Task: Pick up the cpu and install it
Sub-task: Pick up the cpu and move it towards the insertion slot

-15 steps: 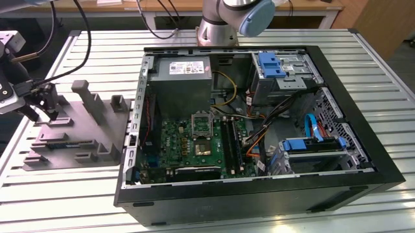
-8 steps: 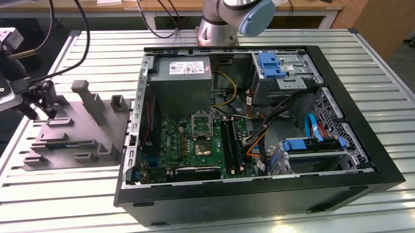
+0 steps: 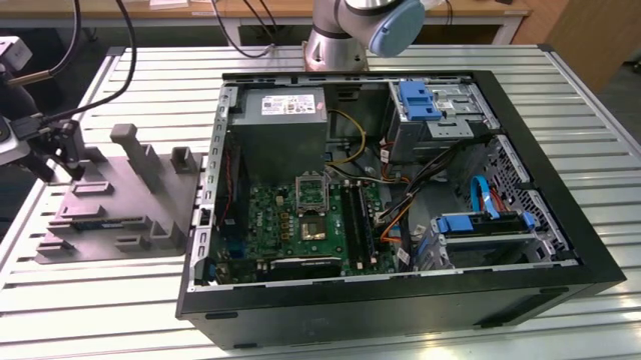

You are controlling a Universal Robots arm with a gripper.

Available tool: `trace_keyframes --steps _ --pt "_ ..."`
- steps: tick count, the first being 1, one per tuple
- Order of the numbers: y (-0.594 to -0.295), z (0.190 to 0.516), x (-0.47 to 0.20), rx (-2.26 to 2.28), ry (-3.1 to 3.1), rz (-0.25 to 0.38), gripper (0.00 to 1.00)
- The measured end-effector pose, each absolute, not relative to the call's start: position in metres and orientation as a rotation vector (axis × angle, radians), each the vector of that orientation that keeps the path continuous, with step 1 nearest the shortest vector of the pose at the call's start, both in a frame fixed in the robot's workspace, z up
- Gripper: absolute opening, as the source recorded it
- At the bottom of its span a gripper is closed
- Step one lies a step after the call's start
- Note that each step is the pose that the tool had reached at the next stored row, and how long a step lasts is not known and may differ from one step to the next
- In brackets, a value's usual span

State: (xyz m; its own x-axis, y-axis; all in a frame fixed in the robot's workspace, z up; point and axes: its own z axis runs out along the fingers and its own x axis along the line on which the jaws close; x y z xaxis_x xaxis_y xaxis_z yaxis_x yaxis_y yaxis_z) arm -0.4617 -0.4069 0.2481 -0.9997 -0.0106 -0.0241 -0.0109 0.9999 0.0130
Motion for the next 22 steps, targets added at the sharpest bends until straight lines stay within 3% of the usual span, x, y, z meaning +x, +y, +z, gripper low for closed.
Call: trace_keyframes --steps 22 --pt "-0.407 0.260 -0.462 -0.017 3.118 0.020 0.47"
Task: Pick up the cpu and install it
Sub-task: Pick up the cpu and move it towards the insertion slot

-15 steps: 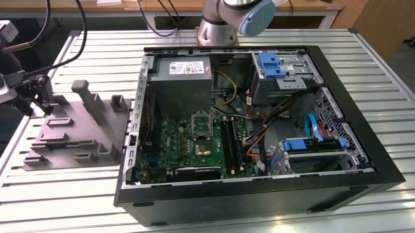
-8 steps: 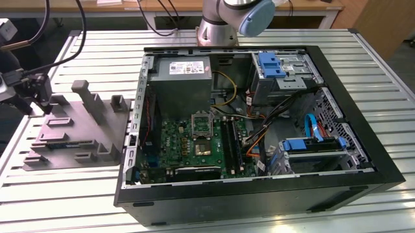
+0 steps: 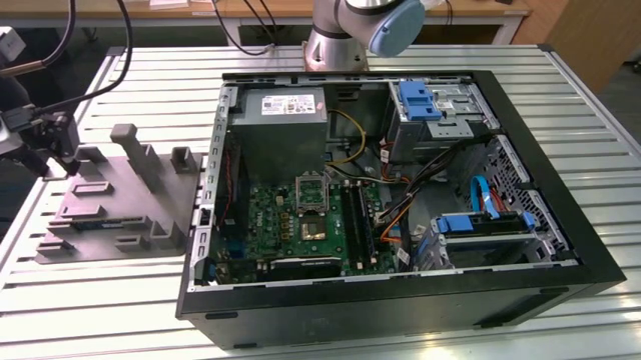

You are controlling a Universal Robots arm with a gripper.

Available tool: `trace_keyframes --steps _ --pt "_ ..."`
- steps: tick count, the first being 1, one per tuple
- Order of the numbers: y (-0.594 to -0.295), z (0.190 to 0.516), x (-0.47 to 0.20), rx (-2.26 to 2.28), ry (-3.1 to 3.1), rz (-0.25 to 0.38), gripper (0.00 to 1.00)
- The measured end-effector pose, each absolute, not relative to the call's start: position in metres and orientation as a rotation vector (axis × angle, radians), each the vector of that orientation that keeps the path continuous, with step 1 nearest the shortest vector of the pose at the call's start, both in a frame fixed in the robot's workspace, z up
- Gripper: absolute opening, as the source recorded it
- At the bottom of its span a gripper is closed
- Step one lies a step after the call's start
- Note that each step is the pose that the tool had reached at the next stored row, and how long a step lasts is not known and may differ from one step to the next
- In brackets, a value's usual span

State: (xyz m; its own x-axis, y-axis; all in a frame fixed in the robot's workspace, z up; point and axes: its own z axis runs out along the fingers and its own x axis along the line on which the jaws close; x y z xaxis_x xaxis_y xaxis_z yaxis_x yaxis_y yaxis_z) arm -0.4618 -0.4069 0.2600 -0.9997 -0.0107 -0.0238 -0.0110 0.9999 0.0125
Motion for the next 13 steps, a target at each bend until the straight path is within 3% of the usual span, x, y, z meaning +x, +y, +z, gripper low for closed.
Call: trace_keyframes --steps 13 --pt "-0.4069 0.2647 -0.4617 -0.017 3.117 0.020 0.47"
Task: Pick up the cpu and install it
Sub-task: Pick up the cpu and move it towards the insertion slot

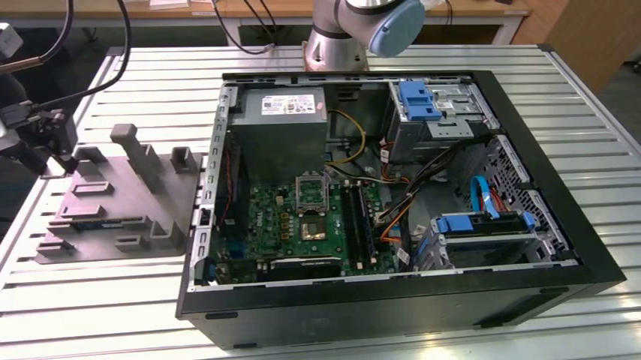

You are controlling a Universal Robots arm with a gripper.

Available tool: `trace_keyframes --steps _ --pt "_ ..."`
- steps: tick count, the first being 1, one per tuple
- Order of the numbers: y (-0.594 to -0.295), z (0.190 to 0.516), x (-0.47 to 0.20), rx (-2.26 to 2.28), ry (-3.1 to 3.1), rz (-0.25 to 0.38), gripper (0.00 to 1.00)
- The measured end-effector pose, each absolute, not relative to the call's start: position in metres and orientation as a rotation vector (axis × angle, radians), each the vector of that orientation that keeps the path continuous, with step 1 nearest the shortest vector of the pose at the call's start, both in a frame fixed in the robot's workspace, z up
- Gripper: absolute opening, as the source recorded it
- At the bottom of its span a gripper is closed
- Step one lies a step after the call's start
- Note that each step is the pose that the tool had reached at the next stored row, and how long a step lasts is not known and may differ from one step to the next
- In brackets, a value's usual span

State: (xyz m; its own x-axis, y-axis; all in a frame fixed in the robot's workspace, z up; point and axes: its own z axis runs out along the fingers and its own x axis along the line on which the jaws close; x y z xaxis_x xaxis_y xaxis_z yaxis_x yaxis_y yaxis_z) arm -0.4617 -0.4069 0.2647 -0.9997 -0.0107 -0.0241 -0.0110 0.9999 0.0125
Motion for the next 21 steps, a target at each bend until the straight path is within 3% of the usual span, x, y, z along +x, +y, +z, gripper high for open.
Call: trace_keyframes --steps 21 --pt "-0.4069 0.2717 -0.4617 -0.017 3.117 0.020 0.47"
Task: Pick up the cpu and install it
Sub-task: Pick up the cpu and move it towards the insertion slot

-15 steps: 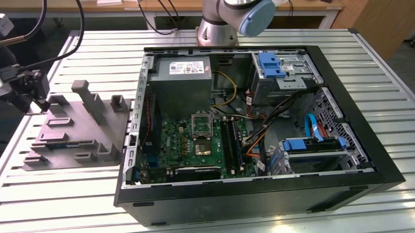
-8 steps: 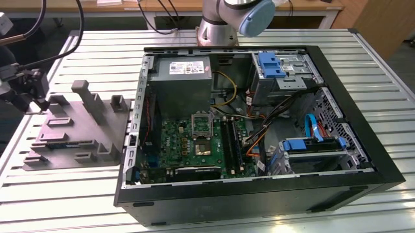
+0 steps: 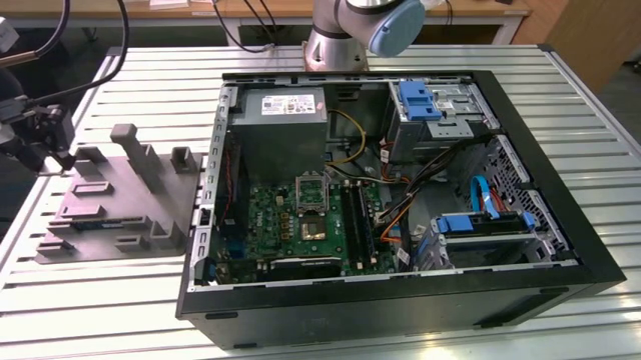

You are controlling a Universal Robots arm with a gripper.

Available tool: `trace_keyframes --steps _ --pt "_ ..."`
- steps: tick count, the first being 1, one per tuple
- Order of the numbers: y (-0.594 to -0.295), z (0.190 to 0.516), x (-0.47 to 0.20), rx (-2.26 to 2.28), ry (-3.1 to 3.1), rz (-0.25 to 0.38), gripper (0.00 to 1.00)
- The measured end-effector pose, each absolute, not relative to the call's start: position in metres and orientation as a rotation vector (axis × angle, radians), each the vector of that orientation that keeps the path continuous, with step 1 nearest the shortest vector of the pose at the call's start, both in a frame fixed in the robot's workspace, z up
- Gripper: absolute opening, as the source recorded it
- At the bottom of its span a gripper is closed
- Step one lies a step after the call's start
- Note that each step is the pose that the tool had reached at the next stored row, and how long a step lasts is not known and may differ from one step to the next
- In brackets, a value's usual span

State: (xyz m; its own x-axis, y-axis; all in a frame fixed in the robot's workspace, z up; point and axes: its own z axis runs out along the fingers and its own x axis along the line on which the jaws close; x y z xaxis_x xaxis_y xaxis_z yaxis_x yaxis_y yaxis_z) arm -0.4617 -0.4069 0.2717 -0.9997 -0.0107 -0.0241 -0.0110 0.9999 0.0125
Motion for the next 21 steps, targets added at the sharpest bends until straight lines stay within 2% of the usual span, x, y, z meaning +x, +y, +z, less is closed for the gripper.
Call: trace_keyframes --steps 21 --pt "-0.4069 0.2790 -0.4618 -0.017 3.118 0.020 0.47"
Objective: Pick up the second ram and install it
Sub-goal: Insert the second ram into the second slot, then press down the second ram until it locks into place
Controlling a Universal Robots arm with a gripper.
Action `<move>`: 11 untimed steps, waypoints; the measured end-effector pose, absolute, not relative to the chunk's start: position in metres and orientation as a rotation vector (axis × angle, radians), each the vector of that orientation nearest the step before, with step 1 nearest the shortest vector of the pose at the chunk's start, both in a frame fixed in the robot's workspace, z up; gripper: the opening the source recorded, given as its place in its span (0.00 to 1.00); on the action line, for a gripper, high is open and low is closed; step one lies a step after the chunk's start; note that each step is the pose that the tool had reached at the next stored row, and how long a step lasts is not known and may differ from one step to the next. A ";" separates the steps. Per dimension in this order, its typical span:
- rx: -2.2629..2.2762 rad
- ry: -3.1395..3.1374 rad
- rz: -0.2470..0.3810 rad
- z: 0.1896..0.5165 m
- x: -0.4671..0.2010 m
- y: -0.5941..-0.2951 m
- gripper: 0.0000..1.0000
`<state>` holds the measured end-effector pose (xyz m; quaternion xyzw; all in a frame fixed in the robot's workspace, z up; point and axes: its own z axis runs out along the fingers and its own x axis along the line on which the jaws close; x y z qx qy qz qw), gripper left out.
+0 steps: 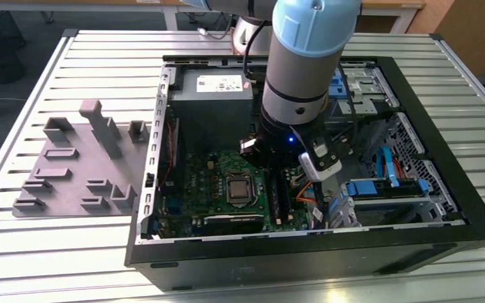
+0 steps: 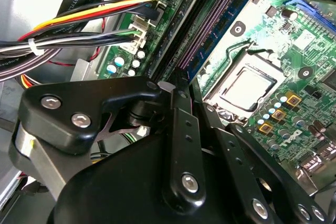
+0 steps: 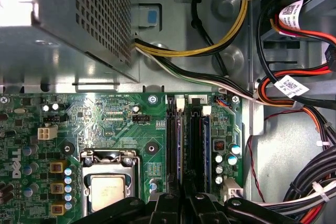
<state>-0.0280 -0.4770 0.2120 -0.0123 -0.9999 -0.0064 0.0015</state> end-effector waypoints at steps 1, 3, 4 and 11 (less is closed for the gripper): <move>-0.039 -3.138 -0.020 0.212 -0.028 -0.477 0.14; -0.039 -3.138 -0.021 0.212 -0.027 -0.477 0.14; -0.039 -3.138 -0.021 0.212 -0.027 -0.477 0.14; -0.038 -3.138 -0.020 0.212 -0.027 -0.476 0.14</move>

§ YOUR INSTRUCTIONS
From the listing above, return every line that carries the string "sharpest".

§ RESULT OF THE EXERCISE
Motion for the next 22 steps, targets added at the sharpest bends until straight lines stay within 3% of the usual span, x, y, z meaning +x, +y, +z, gripper low for closed.
Motion for the next 21 steps, targets added at the sharpest bends until straight lines stay within 2% of the usual span, x, y, z meaning +x, +y, +z, less is closed for the gripper.

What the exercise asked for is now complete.